Table 5 lists the summary and comparison of the work presented in this paper with previous works. The comparison is focused only on the four-coil based resonators for different applications where the coupling medium and surrounding environment is air. Both the square and circular coils are also simulated in a biological tissue medium. In contrast to the air medium, the PTE significantly degrades in the tissue medium. In HFSS, the 10-mm tissue medium is created similar to that shown in
Figure 1, where we consider that the skin, fat, and muscle-tissue thicknesses are 1, 2, and 7 mm, respectively.
Table 6 lists the electrical properties of the mentioned human tissues.
Figure 21 shows the comparison of the simulated and measured PTE of the square and circular PSCs in air and human tissue media under resonance condition. Instead of real human tissue, beef tissue medium was used for the practical measurements. The simulated PTEs of the square and circular coils are degraded to 55.74% and 38.06%, respectively, when the coupling medium between the TX and RX coils is a three-layered human tissue.
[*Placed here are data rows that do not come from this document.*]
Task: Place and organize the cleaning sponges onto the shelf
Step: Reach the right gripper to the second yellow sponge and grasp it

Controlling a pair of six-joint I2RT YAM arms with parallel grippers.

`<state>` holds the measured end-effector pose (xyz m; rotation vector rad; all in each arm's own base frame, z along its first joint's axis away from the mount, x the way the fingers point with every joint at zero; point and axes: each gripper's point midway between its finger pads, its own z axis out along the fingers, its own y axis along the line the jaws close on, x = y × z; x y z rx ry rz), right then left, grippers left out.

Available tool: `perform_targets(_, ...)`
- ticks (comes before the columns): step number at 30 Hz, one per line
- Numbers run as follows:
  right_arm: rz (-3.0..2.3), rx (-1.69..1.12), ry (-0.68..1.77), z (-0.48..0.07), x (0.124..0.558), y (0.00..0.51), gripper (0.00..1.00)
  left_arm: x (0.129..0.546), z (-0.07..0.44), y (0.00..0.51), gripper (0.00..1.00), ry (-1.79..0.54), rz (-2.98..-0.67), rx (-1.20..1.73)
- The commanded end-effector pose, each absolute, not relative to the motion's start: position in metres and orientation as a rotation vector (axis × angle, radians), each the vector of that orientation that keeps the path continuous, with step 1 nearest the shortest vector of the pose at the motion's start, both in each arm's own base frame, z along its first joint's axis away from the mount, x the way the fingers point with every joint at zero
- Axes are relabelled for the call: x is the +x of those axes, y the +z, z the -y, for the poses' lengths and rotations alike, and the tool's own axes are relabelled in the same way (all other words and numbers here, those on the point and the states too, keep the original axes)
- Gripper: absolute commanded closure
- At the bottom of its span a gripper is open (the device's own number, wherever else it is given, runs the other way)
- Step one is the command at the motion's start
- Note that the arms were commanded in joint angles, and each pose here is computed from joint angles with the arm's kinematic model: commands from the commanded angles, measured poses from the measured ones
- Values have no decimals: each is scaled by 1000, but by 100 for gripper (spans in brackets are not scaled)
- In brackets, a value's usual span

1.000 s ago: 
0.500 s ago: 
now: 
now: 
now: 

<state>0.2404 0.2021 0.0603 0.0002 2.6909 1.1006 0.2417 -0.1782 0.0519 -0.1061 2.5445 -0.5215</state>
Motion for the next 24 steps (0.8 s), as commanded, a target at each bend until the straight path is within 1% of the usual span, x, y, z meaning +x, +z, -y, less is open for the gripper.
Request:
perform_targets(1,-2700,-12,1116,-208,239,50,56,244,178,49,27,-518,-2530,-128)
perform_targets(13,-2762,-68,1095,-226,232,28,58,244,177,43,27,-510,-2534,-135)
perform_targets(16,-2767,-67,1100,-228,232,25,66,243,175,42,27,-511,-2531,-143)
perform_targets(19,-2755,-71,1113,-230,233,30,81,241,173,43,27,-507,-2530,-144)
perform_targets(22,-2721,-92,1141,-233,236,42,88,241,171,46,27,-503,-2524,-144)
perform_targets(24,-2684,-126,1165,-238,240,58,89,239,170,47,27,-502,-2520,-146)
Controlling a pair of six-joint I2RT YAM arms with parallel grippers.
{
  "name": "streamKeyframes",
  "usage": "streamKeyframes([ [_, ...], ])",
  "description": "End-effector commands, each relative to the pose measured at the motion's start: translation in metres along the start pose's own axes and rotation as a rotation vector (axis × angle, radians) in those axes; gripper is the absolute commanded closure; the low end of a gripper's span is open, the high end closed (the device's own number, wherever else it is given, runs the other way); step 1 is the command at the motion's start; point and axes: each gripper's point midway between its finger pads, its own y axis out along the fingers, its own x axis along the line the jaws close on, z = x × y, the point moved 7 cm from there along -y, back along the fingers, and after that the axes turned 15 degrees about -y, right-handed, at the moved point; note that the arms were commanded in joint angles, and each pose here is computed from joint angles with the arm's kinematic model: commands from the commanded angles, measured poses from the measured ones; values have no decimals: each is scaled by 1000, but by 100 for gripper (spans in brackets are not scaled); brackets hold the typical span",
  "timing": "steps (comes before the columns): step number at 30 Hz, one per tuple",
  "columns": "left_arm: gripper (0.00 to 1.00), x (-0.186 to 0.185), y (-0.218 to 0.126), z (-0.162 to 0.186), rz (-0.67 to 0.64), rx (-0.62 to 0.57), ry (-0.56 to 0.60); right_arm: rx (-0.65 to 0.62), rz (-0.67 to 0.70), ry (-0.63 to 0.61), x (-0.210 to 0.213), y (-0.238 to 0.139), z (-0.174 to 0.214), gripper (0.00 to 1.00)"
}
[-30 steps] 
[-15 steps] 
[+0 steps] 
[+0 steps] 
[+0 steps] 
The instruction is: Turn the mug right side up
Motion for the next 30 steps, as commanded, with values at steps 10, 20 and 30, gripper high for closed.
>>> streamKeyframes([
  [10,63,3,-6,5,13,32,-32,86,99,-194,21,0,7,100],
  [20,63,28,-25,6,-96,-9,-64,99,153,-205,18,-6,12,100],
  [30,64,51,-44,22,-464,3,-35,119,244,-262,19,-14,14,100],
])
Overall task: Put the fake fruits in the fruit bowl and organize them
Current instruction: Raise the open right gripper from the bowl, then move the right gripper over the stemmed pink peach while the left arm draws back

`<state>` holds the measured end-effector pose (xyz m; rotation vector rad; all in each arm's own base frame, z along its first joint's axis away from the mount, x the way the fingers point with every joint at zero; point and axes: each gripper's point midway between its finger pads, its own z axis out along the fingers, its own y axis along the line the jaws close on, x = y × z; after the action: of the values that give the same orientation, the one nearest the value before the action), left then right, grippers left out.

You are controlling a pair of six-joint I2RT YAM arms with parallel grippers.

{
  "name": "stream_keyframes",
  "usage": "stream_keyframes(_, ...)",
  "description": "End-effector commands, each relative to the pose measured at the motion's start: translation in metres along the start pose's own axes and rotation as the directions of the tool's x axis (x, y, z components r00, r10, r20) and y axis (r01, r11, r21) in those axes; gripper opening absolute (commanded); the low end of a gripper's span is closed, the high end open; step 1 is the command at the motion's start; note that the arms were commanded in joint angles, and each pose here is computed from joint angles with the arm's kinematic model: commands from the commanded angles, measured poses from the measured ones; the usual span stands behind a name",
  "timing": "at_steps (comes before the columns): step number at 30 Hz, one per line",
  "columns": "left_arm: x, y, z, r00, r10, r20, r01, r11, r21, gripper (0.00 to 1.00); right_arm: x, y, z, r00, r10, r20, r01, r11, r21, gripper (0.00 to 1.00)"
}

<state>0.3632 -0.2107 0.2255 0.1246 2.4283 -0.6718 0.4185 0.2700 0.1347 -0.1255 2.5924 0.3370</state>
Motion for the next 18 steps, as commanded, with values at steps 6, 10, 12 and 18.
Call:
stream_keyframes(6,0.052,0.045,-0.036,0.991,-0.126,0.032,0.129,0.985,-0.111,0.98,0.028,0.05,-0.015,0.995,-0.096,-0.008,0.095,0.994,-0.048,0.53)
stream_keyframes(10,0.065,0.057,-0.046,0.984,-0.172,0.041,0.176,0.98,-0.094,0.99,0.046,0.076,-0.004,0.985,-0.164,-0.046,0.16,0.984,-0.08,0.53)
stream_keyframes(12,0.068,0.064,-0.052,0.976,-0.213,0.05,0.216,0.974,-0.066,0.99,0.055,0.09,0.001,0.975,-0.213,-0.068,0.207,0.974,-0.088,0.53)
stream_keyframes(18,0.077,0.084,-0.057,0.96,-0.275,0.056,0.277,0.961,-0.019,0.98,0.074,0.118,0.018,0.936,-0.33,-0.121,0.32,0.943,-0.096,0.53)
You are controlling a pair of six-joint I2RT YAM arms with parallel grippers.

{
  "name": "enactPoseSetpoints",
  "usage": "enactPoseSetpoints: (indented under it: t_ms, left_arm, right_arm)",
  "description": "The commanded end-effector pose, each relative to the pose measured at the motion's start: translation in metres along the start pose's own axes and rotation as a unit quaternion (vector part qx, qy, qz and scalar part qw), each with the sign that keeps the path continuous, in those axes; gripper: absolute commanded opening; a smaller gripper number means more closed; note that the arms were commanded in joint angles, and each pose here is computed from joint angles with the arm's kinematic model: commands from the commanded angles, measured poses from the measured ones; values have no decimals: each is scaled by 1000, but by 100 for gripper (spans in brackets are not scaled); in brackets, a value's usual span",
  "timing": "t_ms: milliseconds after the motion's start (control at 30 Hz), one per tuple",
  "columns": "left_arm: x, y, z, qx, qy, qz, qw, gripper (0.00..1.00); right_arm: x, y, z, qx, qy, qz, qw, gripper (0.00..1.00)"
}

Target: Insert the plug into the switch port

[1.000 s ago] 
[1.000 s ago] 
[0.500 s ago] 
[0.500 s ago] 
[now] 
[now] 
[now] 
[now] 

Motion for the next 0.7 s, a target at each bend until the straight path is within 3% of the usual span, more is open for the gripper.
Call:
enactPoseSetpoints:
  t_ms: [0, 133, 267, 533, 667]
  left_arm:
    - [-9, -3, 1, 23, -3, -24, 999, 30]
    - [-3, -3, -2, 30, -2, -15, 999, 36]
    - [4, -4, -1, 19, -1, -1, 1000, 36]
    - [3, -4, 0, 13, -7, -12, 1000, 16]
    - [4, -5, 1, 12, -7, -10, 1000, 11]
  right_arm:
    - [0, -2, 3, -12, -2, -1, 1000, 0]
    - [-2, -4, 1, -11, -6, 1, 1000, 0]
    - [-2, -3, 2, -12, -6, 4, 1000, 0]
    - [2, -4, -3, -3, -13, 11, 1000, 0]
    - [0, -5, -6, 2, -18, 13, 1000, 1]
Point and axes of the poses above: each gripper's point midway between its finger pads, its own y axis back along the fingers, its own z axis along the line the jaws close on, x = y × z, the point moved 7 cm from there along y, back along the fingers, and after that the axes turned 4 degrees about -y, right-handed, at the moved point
Figure 22 shows the experimental setup to measure the PTE when the coupling medium between the TX and RX coils is 10 mm of beef muscle tissue, which are cut from the lower portion of the ribs. A 20-mm of beef muscle tissue layer is also placed behind the RX coil. The temperature of the beef muscle was 8.7 °C at the time of measurement, and the measured PTE is 48.1% and 35.4%, respectively, for the square and circular PSCs. Due to high permittivity and high conductivity of the biological tissue environment, the Q-factor of each PSC drops significantly. It also affects the parasitic parameters of the PSC. Thus, the PTE is decreased drastically in the biological tissue medium than the air medium.
5. Conclusions
In this paper, a detailed analysis of a fully planar MRC-WPT system for a four-coil-based architecture has been presented for both square and circular structures. The proposed models are optimized using an iterative procedure and fabricated to validate the theoretical modeling. From the analysis, we determined that the circular PSCs require lower self- and mutual inductances than the square PSCs and as a result, the Q-factor and PTE of a circular resonator can be less than those of a square resonator. Another assumption was that a low coupling coefficient can cause a low PTE, but a high PDL due to lower reflection at the load. This phenomenon is also verified. The coupling coefficient of the circular PSC is lower than that of square PSC. Hence, circular PSC provides higher PDL than the square PSC. The designed and fabricated structures are also verified in a biological tissue medium. Very few previous attempts considered the tissue medium. In case of biomedical applications, only an air-medium reference cannot offer an appropriate PTE scenario. On the other hand, most of the previous works overlooked the PDL and only dealt with the PTE performance. Even high- PTE systems can transfer a low PDL. In this work, the PDL for both coil configurations (square and circular) are measured and compared. Although the biological tissue medium reduces the PTE, the amount of power that can be received by the designed square or circular implanted coil remains sufficient to drive a sub-micron technology-based bio-implantable device. Misalignment between external and internal coils is very important issue in a transcutaneous system. Thus, the effect of misalignment on PTE is characterized and practically observed. Compactness of the implanted coil is a major requirement for biomedical applications. A fully planar architecture is more suitable than a simple planar or Litz coil- based resonators in this manner. Thus, the proposed four-coil fully planar MRC-WPT can be a good candidate for biomedical devices.